This is a data analysis pipeline was created by Lucas Hertzog in 2023. It utilizes the targets
package in R for defining and managing data processing and analysis tasks.
The pipeline is divided into:
- Load the required data.
- Create subsets of data for girls and boys.
- Declare survey design.
- Select variables for the analysis.
- Perform logistic regression and calculate marginal effects.
- Combine the results.
- Generate tables for correlations, summary statistics, regressions, and marginal effects.
- Create relevant plots.
This pipeline requires the following R packages:
- targets
- yaml
- data.table
- dplyr
- ggeffects
- survey
- surveybootstrap
- tidyr
- purrr
- ggplot2
- flextable
- officer
- gtsummary
- gt
- Hmisc
- haven
- apaTables
First, ensure all the required R packages mentioned above are installed.

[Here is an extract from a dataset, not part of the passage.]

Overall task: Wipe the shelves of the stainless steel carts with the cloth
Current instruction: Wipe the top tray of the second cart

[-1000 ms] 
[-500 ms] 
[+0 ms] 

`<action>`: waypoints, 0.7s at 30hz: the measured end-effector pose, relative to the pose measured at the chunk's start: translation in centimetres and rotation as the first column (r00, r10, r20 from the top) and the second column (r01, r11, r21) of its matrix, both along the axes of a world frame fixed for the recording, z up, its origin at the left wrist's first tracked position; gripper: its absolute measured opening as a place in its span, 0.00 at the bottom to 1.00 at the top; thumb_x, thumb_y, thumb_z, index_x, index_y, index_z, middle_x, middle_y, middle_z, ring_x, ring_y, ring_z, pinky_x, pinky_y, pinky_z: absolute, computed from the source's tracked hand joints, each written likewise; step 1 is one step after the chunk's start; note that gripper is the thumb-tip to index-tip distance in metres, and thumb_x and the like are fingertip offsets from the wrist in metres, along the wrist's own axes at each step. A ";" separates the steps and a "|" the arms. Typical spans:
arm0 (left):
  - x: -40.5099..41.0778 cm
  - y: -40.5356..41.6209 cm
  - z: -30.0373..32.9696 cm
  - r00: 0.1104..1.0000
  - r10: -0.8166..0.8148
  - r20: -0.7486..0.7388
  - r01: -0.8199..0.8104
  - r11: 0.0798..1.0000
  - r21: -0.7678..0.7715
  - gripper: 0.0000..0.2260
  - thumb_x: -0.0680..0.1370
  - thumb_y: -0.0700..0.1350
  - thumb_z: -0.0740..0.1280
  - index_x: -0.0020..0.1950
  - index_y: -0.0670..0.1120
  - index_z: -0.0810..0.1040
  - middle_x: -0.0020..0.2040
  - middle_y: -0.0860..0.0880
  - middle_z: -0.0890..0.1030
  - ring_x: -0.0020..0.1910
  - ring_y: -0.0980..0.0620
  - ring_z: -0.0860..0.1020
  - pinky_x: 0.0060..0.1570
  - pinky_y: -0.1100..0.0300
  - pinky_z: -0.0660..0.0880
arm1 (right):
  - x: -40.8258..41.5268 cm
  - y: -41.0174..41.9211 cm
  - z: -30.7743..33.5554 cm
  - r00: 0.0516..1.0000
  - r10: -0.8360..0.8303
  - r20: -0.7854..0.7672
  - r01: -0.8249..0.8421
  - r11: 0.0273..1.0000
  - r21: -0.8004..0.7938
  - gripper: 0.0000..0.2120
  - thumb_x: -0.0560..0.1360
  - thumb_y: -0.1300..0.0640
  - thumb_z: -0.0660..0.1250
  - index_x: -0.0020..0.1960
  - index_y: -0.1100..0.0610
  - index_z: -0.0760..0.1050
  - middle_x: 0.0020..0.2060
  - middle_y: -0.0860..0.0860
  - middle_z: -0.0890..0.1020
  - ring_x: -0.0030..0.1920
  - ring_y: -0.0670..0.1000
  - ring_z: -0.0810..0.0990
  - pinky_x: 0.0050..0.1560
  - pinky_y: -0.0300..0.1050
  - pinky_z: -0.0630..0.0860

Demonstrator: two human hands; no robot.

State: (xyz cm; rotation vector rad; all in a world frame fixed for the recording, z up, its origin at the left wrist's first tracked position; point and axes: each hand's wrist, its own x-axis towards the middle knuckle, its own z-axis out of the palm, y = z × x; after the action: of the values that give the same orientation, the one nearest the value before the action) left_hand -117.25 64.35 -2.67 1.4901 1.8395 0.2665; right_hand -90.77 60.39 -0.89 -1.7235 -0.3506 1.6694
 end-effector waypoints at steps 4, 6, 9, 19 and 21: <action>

Then, source the required functions by running:
lapply(list.files("R", full.names = TRUE), source)
Load the configurations for the pipeline:
config <- yaml::read_yaml("config.yaml")
Finally, run the pipeline:
tar_make()
The outputs of the pipeline include:
- Logistic regression results and marginal effects for overall data, girls, and boys.
- Combined results of the marginal effects.
- Tables summarizing correlations, summary statistics, regressions, and marginal effects.
- Plots such as forest plot and summary plot.
The outputs are generated as targets
in the pipeline and can be accessed using the tar_read()
function.